Task prompt — Within the data below, copy each line where the string "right" is found.

_____

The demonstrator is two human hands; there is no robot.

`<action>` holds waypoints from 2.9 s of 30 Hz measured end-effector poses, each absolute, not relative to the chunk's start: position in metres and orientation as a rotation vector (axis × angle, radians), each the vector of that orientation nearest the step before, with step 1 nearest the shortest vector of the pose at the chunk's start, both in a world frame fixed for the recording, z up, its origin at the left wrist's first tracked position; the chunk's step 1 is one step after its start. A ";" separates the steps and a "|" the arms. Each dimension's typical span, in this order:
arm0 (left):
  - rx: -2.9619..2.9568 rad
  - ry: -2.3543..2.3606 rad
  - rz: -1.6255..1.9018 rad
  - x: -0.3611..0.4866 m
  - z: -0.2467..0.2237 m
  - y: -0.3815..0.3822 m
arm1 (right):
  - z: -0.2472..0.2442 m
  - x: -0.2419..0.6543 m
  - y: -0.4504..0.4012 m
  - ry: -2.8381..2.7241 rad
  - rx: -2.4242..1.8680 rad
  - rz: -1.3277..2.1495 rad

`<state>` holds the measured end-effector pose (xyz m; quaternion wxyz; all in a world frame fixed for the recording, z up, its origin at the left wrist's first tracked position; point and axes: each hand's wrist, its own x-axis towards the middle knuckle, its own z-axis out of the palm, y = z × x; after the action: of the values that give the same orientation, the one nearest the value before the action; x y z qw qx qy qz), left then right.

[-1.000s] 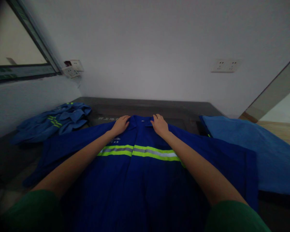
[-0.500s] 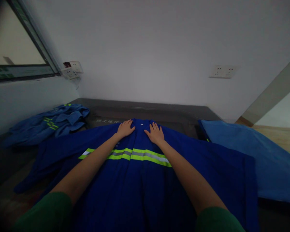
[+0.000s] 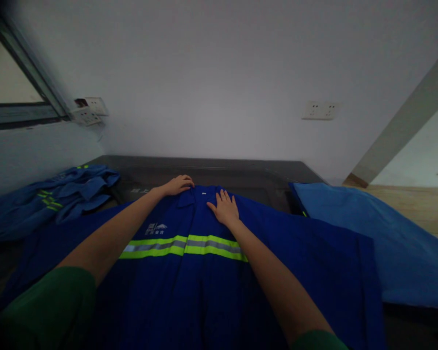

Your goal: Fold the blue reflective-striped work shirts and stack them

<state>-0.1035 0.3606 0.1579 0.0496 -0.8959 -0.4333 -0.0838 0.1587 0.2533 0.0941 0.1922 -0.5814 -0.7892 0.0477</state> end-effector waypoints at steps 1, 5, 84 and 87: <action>-2.759 -1.294 -0.202 -0.103 0.161 0.365 | 0.094 0.159 0.253 -2.212 -1.629 0.135; -2.743 -1.380 0.003 -0.101 0.171 0.372 | 0.094 0.159 0.253 -2.197 -1.617 0.136; -2.295 -1.925 -0.481 -0.050 0.122 0.251 | 0.092 0.189 0.270 -2.396 -1.430 -0.012; -2.214 -1.834 -0.665 -0.067 0.137 0.237 | 0.100 0.184 0.260 -2.367 -1.362 -0.150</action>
<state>-0.0670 0.2371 0.1367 0.0954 -0.7469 -0.6186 -0.2243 0.1842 0.2601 0.1000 0.2018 -0.4879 -0.8476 -0.0538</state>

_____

Result of the exercise —
arm1 (right):
`<state>` holds the measured end-effector pose (xyz m; quaternion wxyz; all in a world frame fixed for the recording, z up, its origin at the left wrist's first tracked position; point and axes: each hand's wrist, its own x-axis towards the middle knuckle, its own z-axis out of the palm, y = z × x; after the action: of the values that give the same orientation, the one nearest the value before the action; x y z qw qx qy qz), left then right.

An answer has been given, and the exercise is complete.